Technically, no — mascot NIL deals typically apply to the mascot as a university-wide character, not a sport-specific role. Brutus doesn't have separate deals for football and basketball. The character is the brand, and the student-athlete behind the character earns regardless of which sport they're showing up for.

That said, football exposure almost certainly drives the valuations. The programs dominating this list — Ohio State, Michigan State, Clemson, Oregon — are all programs with massive football audiences, saturated media coverage, and the kind of national brand recognition that makes a mascot's appearance at a product activation actually worth something. Texas' Hook 'Em mascot ranked ninth despite the Longhorns being one of the five most recognizable brands in all of college sports, which suggests that either Texas has been slow to structure mascot NIL aggressively, or the football product's recent struggles have dulled some of the commercial enthusiasm.

The discrepancy between Brutus ($130K) and Raider Red ($49K) probably has less to do with the quality of the performer and more to do with the infrastructure around them. Ohio State has one of the most sophisticated NIL ecosystems in the country. Texas Tech, despite being a passionate fanbase with strong regional loyalty, operates in a smaller media market and hasn't built the same institutional machinery around maximizing every NIL opportunity — including the one wearing the cowboy hat.

What Are the Actual Deals?

The most common mascot NIL arrangements tend to fall into a few buckets. Local and regional brand partnerships — think car dealerships, fast food chains, regional grocery stores — are the bread and butter. A mascot showing up to a grand opening, doing a social post in character (or out of costume as the student-athlete), or appearing in a local commercial is the kind of low-overhead deal that adds up fast when you're doing dozens of them per year.

Merchandise and licensing adjacency deals are trickier because the mascot character itself is university IP. But a student who is known as the Brutus performer can theoretically monetize their own personal brand — their social following, their personal appearances — in ways that trade on the association without directly using the character.

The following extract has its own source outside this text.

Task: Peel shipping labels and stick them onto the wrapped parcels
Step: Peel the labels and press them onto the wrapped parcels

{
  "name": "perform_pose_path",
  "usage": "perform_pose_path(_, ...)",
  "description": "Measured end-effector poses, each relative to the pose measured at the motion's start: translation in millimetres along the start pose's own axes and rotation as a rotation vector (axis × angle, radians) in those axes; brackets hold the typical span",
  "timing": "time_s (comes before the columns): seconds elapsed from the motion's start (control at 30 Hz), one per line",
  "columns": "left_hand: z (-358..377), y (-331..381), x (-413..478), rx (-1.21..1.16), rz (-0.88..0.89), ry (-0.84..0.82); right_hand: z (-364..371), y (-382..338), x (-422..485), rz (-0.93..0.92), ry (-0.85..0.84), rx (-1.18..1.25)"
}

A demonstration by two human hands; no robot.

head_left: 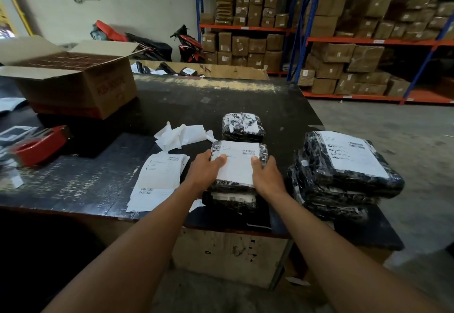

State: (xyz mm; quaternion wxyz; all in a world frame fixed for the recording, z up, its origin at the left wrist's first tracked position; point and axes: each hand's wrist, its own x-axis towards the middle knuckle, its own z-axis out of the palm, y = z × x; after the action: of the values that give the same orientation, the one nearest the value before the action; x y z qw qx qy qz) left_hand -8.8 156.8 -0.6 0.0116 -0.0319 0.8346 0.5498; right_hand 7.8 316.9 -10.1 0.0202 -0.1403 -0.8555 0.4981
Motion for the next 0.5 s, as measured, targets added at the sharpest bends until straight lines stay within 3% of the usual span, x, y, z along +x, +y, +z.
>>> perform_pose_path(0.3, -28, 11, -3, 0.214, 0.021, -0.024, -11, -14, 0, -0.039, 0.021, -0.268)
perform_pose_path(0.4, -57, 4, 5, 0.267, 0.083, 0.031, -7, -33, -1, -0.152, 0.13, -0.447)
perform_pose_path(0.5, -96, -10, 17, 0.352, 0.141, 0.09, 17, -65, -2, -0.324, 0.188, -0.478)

Then there are the collective-managed group deals, which are becoming more common. Some NIL collectives have started treating the mascot program like a mini-team, pooling earnings and distributing based on participation. It's not unlike a player collective deal, just with more fur and fewer Instagram followers.

The Cultural Irony Nobody's Talking About

There's something delightfully weird about the fact that in 2026, we live in a world where a person inside a giant chestnut costume can outpace a legitimate collegiate athlete in NIL earnings — at least at the median level. The average Power Four football player without a massive social following might not be pulling $130K in NIL. Brutus is.

That's not a knock on mascots. Honestly, it's a testament to how undervalued they were for so long. These students work year-round, perform in extreme physical conditions, and serve as the face of programs worth hundreds of millions of dollars — and for decades, the closest they got to compensation was a scholarship and a mention in the game program.

NIL didn't just change the game for quarterbacks. It changed the game for the person doing backflips in a 40-pound costume in 95-degree heat before a noon kickoff.

Brutus Buckeye is the highest-paid mascot in college football. He sees nothing. He hears nothing. He earns more than your starter. College football, baby. There's nothing else like it.